**Exercise requirements**
Search the material below for lines containing the string "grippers", and copy every one you find.

*-*-*

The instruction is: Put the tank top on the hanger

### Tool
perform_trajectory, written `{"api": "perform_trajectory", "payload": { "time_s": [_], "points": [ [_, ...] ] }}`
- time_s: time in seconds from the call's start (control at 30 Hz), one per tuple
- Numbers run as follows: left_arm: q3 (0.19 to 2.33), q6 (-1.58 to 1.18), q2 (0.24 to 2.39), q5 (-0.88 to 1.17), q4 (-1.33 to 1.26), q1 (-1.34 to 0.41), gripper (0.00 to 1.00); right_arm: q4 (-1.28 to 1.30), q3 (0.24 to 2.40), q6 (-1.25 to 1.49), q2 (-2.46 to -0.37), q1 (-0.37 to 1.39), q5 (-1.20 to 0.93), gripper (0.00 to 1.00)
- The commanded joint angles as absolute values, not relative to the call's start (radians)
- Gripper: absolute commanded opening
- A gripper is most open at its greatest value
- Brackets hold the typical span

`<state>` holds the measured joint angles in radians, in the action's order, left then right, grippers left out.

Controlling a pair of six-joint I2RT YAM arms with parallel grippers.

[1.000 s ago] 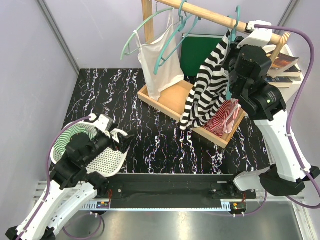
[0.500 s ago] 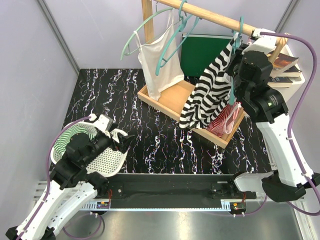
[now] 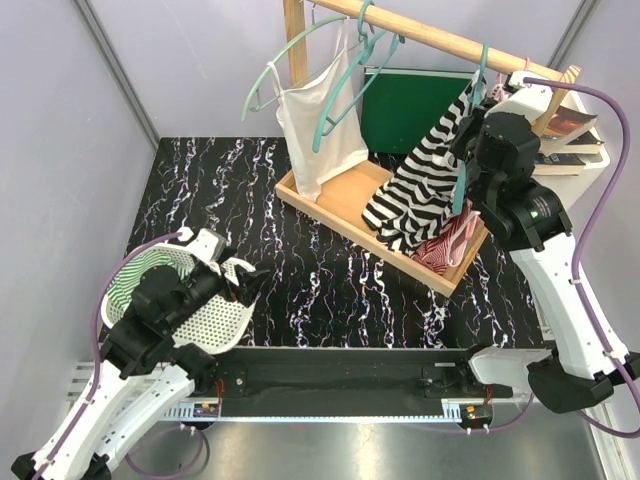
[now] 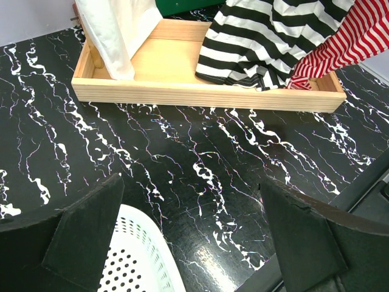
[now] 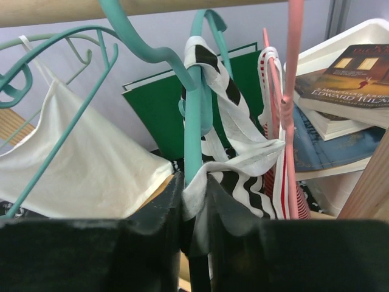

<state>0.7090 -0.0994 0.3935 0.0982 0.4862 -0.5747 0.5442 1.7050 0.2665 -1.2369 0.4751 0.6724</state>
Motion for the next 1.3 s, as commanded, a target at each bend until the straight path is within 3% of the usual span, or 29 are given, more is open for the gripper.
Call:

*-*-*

**Exercise output**
`<state>` holds the measured joint angles in radians, in the action's order, left then right, grippers left out.
Controlling a pair of six-joint I2RT YAM arms with parallel grippers.

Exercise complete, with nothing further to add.